### Try it
Everything in the listing below should be repeated exactly.

### Material provided
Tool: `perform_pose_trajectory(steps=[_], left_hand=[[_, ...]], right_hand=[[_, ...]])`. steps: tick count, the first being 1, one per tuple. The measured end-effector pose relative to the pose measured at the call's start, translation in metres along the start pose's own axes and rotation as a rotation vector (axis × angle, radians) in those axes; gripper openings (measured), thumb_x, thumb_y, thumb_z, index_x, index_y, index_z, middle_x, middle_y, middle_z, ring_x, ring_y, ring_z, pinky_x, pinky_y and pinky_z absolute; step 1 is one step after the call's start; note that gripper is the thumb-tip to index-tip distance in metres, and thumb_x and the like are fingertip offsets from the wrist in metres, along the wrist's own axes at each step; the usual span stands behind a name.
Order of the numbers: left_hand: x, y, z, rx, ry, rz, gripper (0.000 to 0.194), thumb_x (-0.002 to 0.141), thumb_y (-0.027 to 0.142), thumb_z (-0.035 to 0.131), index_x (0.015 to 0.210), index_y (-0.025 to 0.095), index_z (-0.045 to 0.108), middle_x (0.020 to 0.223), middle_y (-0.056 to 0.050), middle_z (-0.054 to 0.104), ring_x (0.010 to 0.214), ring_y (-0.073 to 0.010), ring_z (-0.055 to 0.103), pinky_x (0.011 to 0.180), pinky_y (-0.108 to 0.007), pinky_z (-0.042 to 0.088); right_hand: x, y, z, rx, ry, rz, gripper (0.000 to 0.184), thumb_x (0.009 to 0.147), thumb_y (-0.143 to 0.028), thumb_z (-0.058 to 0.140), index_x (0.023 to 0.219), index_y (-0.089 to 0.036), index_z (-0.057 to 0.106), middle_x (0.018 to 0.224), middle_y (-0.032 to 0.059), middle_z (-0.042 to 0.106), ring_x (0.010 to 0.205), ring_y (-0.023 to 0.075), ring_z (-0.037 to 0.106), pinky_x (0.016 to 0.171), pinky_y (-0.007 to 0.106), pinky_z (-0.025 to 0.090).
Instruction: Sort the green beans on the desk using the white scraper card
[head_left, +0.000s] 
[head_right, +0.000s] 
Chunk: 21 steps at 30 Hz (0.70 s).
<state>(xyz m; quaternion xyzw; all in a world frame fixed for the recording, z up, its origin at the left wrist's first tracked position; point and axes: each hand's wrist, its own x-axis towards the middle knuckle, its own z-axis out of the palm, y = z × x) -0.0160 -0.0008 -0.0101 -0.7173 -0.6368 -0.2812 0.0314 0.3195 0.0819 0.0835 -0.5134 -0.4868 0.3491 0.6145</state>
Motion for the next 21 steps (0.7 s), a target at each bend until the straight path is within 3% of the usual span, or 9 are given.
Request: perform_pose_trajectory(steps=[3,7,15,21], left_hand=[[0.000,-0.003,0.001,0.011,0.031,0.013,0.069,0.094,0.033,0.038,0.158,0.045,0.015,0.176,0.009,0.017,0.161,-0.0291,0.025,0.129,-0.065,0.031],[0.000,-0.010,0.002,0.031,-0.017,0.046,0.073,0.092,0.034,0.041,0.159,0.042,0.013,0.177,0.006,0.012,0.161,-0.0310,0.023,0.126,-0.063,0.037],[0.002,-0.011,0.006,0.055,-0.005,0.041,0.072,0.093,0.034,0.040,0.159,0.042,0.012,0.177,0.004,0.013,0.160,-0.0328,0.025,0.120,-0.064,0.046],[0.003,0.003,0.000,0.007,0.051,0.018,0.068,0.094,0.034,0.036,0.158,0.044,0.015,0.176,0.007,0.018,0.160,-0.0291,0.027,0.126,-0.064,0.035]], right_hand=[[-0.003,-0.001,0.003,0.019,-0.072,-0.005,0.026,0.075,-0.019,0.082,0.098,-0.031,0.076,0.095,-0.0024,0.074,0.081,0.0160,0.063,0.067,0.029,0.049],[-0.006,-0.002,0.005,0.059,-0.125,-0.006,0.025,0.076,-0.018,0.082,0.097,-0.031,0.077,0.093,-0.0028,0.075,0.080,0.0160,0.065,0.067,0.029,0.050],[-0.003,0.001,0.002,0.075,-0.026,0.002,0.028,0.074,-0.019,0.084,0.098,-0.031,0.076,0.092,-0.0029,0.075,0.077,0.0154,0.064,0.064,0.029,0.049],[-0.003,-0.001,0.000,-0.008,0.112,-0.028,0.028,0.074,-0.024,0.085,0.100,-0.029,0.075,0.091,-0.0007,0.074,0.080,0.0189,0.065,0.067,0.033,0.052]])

### Task response
Tool: `perform_pose_trajectory(steps=[_], left_hand=[[_, ...]], right_hand=[[_, ...]])`. steps: tick count, the first being 1, one per tuple. The measured end-effector pose relative to the pose measured at the call's start, translation in metres along the start pose's own axes and rotation as a rotation vector (axis × angle, radians) in those axes; gripper openings (measured), thumb_x, thumb_y, thumb_z, index_x, index_y, index_z, middle_x, middle_y, middle_z, ring_x, ring_y, ring_z, pinky_x, pinky_y and pinky_z absolute; step 1 is one step after the call's start; note that gripper is the thumb-tip to index-tip distance in metres, and thumb_x and the like are fingertip offsets from the wrist in metres, along the wrist's own axes at each step; the usual span stands behind a name.
Order of the numbers: left_hand: x, y, z, rx, ry, rz, gripper (0.000 to 0.194), thumb_x (-0.002 to 0.141), thumb_y (-0.027 to 0.142), thumb_z (-0.035 to 0.131), index_x (0.015 to 0.210), index_y (-0.025 to 0.095), index_z (-0.045 to 0.108), middle_x (0.020 to 0.223), middle_y (-0.056 to 0.050), middle_z (-0.054 to 0.104), ring_x (0.010 to 0.214), ring_y (-0.073 to 0.010), ring_z (-0.055 to 0.103), pinky_x (0.011 to 0.180), pinky_y (-0.108 to 0.007), pinky_z (-0.042 to 0.088); right_hand: x, y, z, rx, ry, rz, gripper (0.000 to 0.184), thumb_x (0.009 to 0.147), thumb_y (-0.143 to 0.028), thumb_z (-0.058 to 0.140), index_x (0.023 to 0.219), index_y (-0.089 to 0.036), index_z (-0.057 to 0.106), middle_x (0.018 to 0.224), middle_y (-0.032 to 0.059), middle_z (-0.042 to 0.106), ring_x (0.010 to 0.205), ring_y (-0.023 to 0.075), ring_z (-0.037 to 0.106), pinky_x (0.016 to 0.171), pinky_y (-0.007 to 0.106), pinky_z (-0.025 to 0.090).
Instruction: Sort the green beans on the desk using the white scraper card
[head_left, +0.000s] 
[head_right, +0.000s] 
Chunk: 21 steps at 30 Hz (0.70 s).
<state>(xyz m; quaternion xyzw; all in a world frame fixed for the recording, z up, its origin at the left wrist's first tracked position; point and axes: each hand's wrist, its own x-axis towards the middle knuckle, its own z-axis out of the palm, y = z × x) -0.0160 -0.0008 -0.0101 -0.7173 -0.6368 -0.2812 0.0314 0.3195 0.0819 0.0835 -0.5134 -0.4868 0.3491 0.6145</state>
Motion for the next 21 steps (0.7 s), a target at each bend until the straight path is within 3% of the usual span, or 9 are given.
Request: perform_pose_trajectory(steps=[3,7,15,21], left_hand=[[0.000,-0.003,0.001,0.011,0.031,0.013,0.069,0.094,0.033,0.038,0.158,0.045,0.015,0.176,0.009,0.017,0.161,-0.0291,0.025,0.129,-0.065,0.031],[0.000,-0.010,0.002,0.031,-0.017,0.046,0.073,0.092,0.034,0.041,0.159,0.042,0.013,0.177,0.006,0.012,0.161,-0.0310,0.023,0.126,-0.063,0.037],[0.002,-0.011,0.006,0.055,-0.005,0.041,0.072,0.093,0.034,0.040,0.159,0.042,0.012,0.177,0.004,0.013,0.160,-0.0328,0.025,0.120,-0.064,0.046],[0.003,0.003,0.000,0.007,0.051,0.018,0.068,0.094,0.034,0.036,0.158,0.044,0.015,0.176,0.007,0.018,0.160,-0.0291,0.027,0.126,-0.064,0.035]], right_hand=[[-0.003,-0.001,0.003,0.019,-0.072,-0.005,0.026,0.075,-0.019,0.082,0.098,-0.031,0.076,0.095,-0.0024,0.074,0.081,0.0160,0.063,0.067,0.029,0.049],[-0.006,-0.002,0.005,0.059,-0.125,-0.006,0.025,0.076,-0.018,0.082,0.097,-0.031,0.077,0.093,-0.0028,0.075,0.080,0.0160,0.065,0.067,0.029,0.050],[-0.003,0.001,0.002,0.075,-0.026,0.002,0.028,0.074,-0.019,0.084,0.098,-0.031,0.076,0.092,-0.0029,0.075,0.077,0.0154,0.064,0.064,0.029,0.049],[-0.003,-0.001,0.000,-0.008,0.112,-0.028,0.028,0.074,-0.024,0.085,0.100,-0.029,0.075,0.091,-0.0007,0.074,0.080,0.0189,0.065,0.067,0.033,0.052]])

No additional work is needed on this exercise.